In the present invention, the energy required to generate cavitation can be reduced by adding a surfactant. As the surfactant to be used, known or new surfactants, for example, nonionic surfactants such as fatty acid salts, higher alkyl sulfates, alkylbenzene sulfonates, higher alcohols, alkylphenols, alkylene oxide adducts of fatty acids and the like. , Anionic surfactants, cationic surfactants, amphoteric surfactants and the like. It may be a single component or a mixture of two or more components. The added amount may be an amount necessary to reduce the surface tension of the jet liquid and/or the jet liquid.

Synthesis of a Complex of Barium Sulfate and Fiber In one embodiment of the present invention, the complex can be synthesized by synthesizing barium sulfate in a solution containing fibers. It can depend on the method.

In the present invention, water is used for the preparation of a suspension, etc., and as this water, ordinary tap water, industrial water, ground water, well water, etc. can be used, as well as ion exchanged water, distilled water, super water Pure water, industrial waste water, and water obtained when separating and dehydrating the reaction liquid can be preferably used.

Further, in the present invention, the reaction liquid in the reaction tank can be circulated and used. By circulating the reaction solution in this way and promoting the stirring of the solution, the reaction efficiency is increased, and it becomes easy to obtain the desired barium sulfate-fiber composite.
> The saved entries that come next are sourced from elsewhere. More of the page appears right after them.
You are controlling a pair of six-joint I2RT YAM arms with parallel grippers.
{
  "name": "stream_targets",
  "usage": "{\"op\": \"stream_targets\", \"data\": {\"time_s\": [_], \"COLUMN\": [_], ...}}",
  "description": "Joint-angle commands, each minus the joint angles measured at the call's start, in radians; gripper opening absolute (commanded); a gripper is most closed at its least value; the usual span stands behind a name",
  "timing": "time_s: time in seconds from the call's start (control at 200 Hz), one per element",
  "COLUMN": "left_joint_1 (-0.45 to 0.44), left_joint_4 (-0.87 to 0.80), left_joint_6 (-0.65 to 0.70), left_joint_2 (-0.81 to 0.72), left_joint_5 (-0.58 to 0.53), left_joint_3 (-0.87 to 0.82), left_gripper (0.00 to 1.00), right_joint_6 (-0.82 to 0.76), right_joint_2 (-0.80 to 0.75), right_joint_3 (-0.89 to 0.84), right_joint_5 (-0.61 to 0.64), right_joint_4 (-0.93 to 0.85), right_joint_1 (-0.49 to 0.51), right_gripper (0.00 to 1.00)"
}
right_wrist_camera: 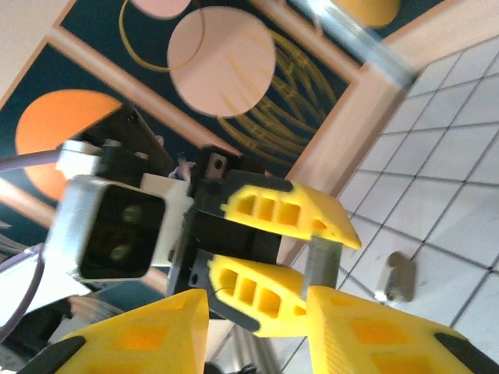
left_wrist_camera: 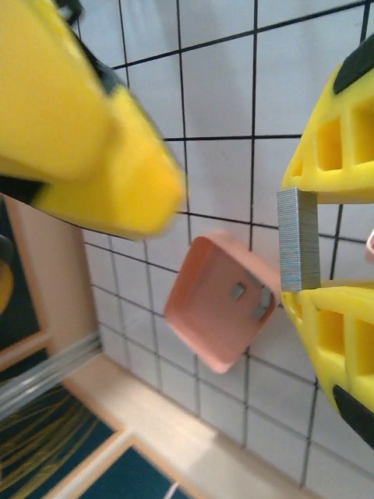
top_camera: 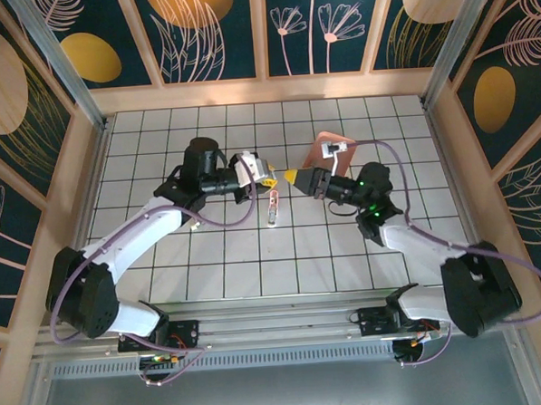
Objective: Load the staples into the stapler
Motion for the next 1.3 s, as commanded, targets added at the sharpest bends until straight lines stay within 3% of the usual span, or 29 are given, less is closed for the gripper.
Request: {"op": "stream_targets", "data": {"time_s": [0.0,0.185,0.295,0.506,0.831,1.176,1.291], "left_joint_1": [-0.031,-0.102,-0.157,-0.249,-0.340,-0.375,-0.377], "left_joint_4": [-0.189,-0.409,-0.538,-0.711,-0.821,-0.835,-0.824], "left_joint_6": [-0.148,-0.270,-0.307,-0.408,-0.525,-0.531,-0.541], "left_joint_2": [0.052,0.199,0.322,0.539,0.770,0.810,0.812], "left_joint_5": [-0.082,-0.186,-0.268,-0.354,-0.394,-0.372,-0.390], "left_joint_3": [0.057,0.196,0.292,0.473,0.673,0.651,0.654], "left_gripper": [0.22,0.20,0.20,0.22,0.24,0.24,0.29], "right_joint_6": [-0.091,-0.096,-0.114,-0.061,-0.073,-0.108,-0.115], "right_joint_2": [-0.108,-0.213,-0.262,-0.367,-0.395,-0.458,-0.476], "right_joint_3": [-0.007,0.062,0.053,-0.011,-0.059,-0.082,-0.085], "right_joint_5": [0.167,0.407,0.470,0.596,0.635,0.669,0.678], "right_joint_4": [-0.330,-0.870,-1.015,-1.104,-1.130,-1.176,-1.194], "right_joint_1": [-0.047,-0.134,-0.157,-0.192,-0.205,-0.207,-0.208], "right_gripper": [0.38,0.38,0.38,0.37,0.37,0.37,0.37]}}
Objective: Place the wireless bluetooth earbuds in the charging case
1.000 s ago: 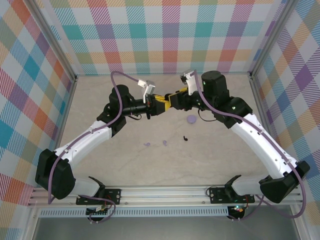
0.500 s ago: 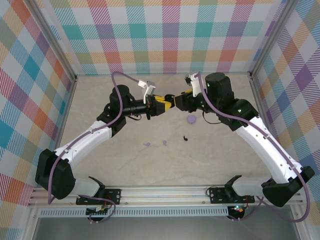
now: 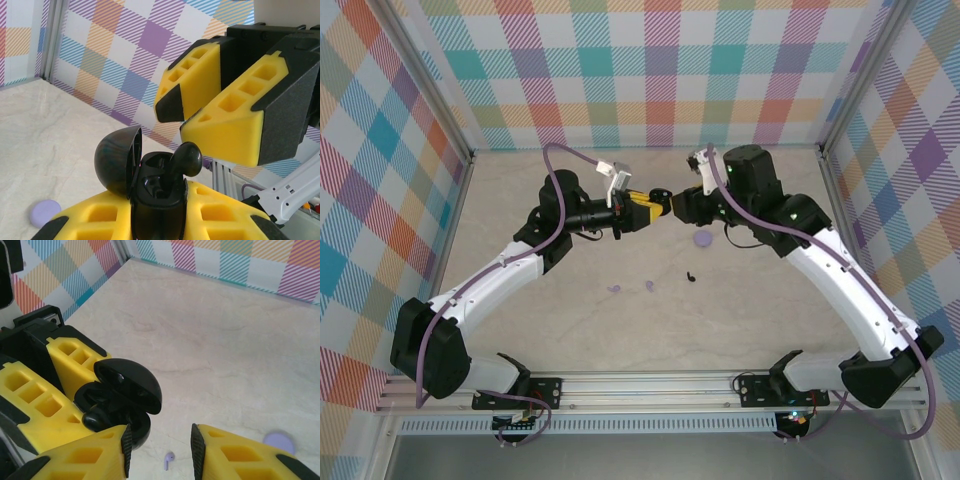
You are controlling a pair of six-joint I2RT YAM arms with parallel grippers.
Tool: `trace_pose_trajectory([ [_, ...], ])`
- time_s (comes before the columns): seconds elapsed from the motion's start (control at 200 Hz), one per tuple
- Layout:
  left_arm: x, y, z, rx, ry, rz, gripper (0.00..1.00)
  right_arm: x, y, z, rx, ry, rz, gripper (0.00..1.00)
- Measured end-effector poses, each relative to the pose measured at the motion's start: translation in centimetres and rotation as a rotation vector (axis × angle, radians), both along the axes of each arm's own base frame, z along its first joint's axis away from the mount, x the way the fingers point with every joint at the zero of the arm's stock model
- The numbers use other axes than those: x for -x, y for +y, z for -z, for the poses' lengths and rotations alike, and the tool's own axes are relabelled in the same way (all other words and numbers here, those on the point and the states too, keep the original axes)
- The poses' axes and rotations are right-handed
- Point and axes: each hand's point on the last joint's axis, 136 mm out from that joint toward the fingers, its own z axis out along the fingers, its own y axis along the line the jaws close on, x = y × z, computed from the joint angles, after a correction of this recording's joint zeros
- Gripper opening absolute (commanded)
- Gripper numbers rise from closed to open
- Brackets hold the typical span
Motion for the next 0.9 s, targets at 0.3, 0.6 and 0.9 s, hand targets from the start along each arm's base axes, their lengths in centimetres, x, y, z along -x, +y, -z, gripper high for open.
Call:
trace_pose_trajectory([
  [0.3, 0.1, 0.0, 0.0, 0.001, 0.0, 0.004, 0.09, 0.4, 1.2, 0.1, -0.024, 0.033, -0.06, 0.38],
  [0.6, 0.3, -0.1, -0.1, 0.002, -0.001, 0.016, 0.09, 1.1, 2.0, -0.1, -0.055, 0.052, -0.116, 0.38],
  [0.9, 0.5, -0.1, -0.3, 0.005, -0.004, 0.03, 0.09, 0.6, 2.6, -0.4, -0.059, 0.056, -0.125, 0.39],
])
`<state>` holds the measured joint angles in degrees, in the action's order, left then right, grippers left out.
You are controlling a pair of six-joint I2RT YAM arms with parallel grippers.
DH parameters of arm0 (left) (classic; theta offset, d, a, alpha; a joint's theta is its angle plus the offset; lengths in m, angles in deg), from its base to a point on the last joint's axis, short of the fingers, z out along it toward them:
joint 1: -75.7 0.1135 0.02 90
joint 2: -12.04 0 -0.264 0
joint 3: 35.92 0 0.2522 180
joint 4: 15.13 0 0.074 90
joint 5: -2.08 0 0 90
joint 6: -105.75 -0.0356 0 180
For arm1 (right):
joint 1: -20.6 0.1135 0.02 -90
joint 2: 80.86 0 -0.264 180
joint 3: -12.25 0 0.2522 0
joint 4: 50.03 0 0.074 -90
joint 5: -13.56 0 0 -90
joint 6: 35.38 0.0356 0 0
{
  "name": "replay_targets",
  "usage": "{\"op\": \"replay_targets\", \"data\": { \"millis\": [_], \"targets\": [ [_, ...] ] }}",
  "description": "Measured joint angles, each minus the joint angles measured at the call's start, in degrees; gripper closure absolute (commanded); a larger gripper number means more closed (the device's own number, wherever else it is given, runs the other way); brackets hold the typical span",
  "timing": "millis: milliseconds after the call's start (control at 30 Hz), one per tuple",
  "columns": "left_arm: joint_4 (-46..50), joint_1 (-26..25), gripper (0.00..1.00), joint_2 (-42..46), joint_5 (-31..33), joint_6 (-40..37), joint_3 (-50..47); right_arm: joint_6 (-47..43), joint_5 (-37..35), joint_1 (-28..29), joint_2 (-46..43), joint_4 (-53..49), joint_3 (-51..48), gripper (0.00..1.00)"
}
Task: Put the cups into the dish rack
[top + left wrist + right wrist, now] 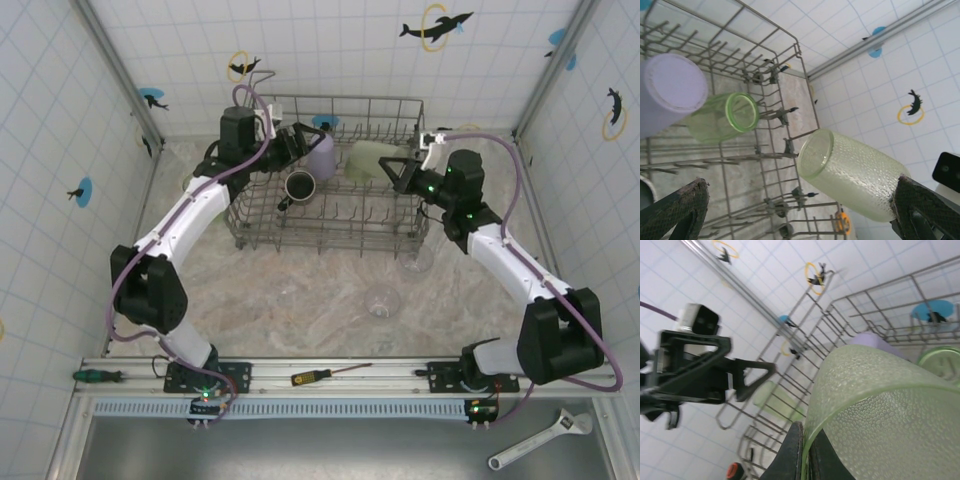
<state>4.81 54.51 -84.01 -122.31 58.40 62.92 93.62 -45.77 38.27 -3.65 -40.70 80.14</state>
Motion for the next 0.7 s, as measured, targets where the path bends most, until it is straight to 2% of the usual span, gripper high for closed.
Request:
{"op": "replay_targets", "data": {
  "millis": [300,500,700],
  "targets": [
    [-7.41,0.26,0.02,-3.45,-5.68,9.27,0.15,10.8,7.13,0.0,4.11,18.78,0.02,1.0],
    [-15.02,0.26,0.02,-3.82,-8.37,15.98,-0.5,14.75,8.22,0.72,6.16,23.43,0.02,1.0],
    [-19.47,0.26,0.03,-3.82,-9.16,19.34,-2.54,16.76,8.57,1.6,7.34,26.75,0.0,1.0]
  ]
}}
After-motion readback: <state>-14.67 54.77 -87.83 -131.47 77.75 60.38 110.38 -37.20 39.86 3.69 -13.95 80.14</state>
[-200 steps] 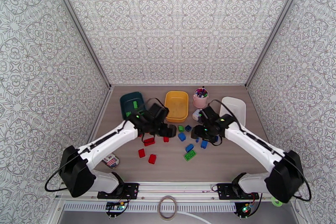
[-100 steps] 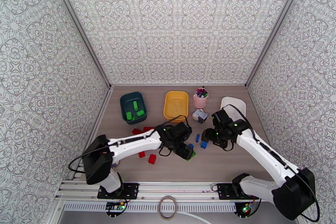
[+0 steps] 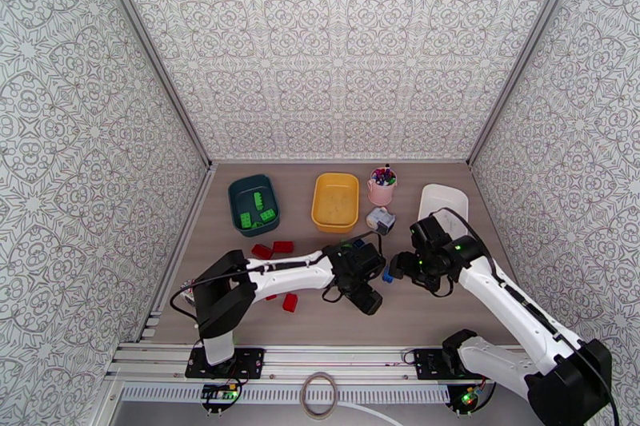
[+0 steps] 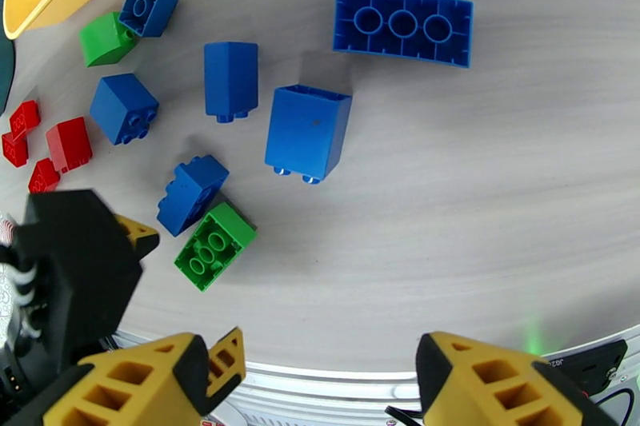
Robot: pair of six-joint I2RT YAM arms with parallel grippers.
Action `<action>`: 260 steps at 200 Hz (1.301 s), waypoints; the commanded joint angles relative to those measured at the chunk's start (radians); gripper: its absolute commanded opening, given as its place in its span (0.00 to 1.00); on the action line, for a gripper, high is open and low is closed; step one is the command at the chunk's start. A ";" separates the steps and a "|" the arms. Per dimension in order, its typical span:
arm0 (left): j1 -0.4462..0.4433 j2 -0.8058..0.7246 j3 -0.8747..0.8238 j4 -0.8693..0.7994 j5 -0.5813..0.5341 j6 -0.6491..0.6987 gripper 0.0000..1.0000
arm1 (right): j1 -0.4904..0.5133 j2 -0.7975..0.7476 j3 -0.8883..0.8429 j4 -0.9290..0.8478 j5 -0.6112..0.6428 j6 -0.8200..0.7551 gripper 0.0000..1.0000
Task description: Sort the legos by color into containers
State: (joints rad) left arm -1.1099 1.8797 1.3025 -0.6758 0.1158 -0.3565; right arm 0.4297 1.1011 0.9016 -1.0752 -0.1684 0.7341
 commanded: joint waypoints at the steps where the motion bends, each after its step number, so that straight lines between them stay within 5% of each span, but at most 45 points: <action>1: -0.008 0.055 0.035 -0.007 -0.023 0.031 0.79 | -0.011 -0.010 -0.002 -0.015 -0.001 0.013 0.73; 147: -0.033 0.044 0.053 -0.039 -0.116 0.014 0.30 | -0.020 0.027 0.030 0.003 -0.001 0.007 0.72; 207: -0.007 -0.103 0.028 -0.070 -0.151 -0.003 0.29 | -0.020 0.102 0.109 0.054 -0.028 0.005 0.71; 260: 0.112 -0.245 -0.010 -0.084 -0.151 -0.031 0.28 | -0.010 0.249 0.217 0.147 -0.109 -0.006 0.68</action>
State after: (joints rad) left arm -1.0603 1.6962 1.3182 -0.7403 -0.0242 -0.3653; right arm 0.4179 1.2884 1.0515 -0.9920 -0.2230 0.7338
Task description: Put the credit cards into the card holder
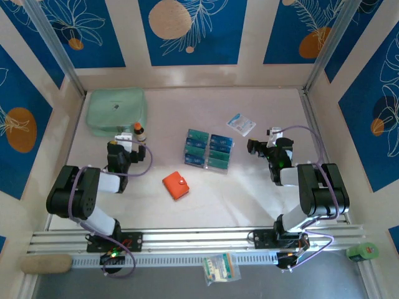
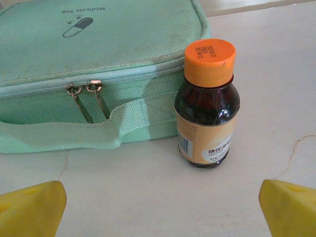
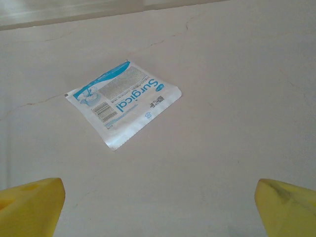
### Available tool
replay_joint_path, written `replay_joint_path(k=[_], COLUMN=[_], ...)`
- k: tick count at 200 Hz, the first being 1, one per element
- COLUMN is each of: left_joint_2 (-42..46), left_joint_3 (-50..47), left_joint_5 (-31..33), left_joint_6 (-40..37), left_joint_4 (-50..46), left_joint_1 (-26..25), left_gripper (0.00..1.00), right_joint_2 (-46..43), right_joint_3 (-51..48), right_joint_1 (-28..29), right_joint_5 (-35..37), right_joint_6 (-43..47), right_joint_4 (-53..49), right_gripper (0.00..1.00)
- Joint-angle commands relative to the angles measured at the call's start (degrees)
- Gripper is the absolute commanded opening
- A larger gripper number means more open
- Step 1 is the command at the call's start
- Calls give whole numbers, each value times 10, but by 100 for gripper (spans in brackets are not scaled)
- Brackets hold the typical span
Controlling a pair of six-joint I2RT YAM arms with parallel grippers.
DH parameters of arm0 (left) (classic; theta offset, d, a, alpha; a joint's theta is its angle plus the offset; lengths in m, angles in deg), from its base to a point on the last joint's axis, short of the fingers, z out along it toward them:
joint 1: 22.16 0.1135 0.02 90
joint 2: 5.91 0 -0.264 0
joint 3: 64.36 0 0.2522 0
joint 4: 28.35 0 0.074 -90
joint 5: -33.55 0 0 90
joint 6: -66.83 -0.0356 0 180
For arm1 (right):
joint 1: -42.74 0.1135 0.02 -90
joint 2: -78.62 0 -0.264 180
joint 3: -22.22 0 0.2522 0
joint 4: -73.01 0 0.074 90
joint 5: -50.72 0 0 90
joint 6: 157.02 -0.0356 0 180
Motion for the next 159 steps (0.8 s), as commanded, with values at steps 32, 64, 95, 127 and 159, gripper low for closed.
replay_joint_path(k=[32, 64, 95, 127, 159], left_joint_2=[0, 0, 0, -1, -1], left_joint_3=[10, 10, 11, 12, 12], left_joint_5=[5, 5, 5, 5, 4], left_joint_6=[9, 9, 9, 9, 10], left_joint_4=[1, 1, 1, -1, -3], left_joint_1=[4, 4, 4, 5, 5], left_gripper=[100, 100, 100, 100, 100], right_joint_2=[-8, -9, -8, -8, -7], right_joint_3=[7, 7, 9, 8, 10], right_joint_1=[0, 0, -1, -1, -1], right_joint_5=[-7, -8, -11, -11, -11], right_joint_6=[11, 11, 11, 10, 10], right_joint_4=[10, 10, 8, 7, 4], right_gripper=[99, 99, 99, 99, 99])
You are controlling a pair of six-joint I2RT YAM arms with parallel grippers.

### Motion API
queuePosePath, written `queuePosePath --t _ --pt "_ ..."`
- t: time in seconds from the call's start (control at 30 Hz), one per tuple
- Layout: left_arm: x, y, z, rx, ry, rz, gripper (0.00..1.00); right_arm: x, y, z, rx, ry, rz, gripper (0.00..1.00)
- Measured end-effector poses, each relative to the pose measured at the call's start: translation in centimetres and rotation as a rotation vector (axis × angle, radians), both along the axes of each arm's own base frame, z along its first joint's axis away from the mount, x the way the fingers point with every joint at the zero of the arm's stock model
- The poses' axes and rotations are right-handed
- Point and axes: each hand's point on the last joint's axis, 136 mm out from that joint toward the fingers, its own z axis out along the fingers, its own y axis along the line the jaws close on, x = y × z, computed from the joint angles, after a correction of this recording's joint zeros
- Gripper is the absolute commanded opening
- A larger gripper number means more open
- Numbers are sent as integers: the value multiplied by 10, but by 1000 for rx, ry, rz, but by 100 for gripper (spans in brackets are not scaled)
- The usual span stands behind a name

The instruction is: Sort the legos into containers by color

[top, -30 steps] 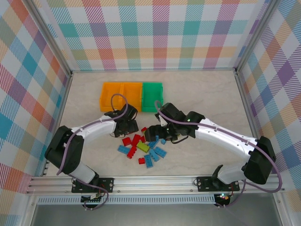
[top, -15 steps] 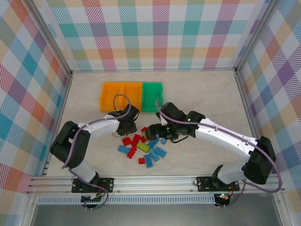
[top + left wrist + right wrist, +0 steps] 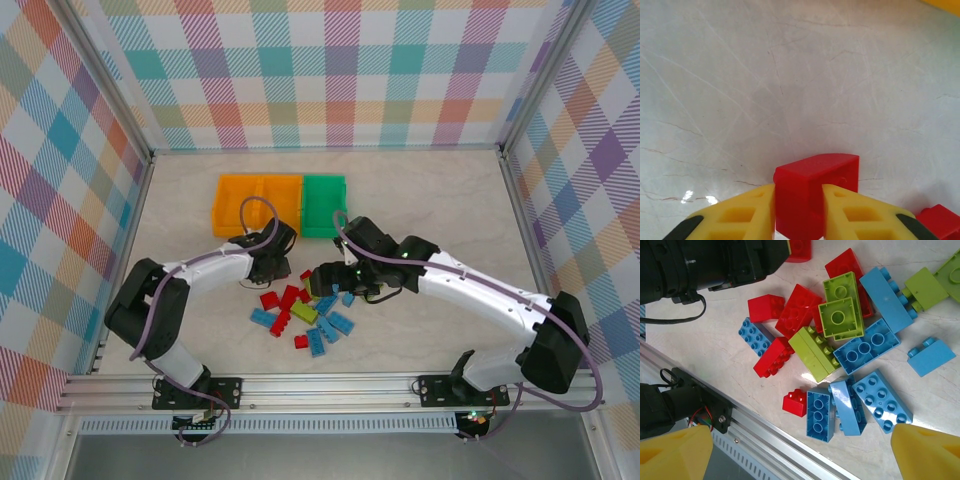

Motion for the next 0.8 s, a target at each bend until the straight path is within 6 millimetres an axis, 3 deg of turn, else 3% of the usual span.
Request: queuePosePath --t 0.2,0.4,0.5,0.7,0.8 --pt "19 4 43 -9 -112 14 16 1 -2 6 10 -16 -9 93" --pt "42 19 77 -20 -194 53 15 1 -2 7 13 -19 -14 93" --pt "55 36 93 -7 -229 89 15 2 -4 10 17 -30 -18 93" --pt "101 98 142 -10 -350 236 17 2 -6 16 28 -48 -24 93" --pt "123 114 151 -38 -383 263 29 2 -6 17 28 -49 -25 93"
When manufacturing the composite of the present invention, various known auxiliaries can be added. For example, a chelating agent can be added, and specifically, polyhydroxycarboxylic acids such as citric acid, malic acid and tartaric acid, dicarboxylic acids such as oxalic acid, sugar acids such as gluconic acid, iminodiacetic acid and ethylenediamine tetrachloride. Aminopolycarboxylic acids such as acetic acid and alkali metal salts thereof, hexametaphosphoric acid, alkali metal salts of polyphosphoric acid such as tripolyphosphoric acid, amino acids such as glutamic acid and aspartic acid, and alkali metal salts thereof, acetylacetone, methyl acetoacetate, acetoacetic acid Examples thereof include ketones such as allyl, sugars such as sucrose, and polyols such as sorbitol. Further, as surface treatment agents, saturated fatty acids such as palmitic acid and stearic acid, unsaturated fatty acids such as oleic acid and linoleic acid, alicyclic carboxylic acids, resin acids such as abietic acid, their salts, esters and ethers, alcohols Activators, sorbitan fatty acid esters, amide-based and amine-based surfactants, polyoxyalkylene alkyl ethers, polyoxyethylene nonyl phenyl ether, sodium alpha olefin sulfonate, long-chain alkyl amino acids, amine oxides, alkyl amines, fourth A quaternary ammonium salt, aminocarboxylic acid, phosphonic acid, polyvalent carboxylic acid, condensed phosphoric acid, etc. can be added. Further, a dispersant can be used if necessary. Examples of the dispersant include sodium polyacrylate, sucrose fatty acid ester, glycerin fatty acid ester, ammonium salt of acrylic acid-maleic acid copolymer, methacrylic acid-naphthoxy polyethylene glycol acrylate copolymer, methacrylic acid-polyethylene glycol. Examples include monomethacrylate copolymer ammonium salt and polyethylene glycol monoacrylate. These can be used alone or in combination. The timing of addition may be before or after the synthesis reaction. Such additives can be added to the inorganic particles in an amount of preferably 0.001 to 20%, more preferably 0.1 to 10%.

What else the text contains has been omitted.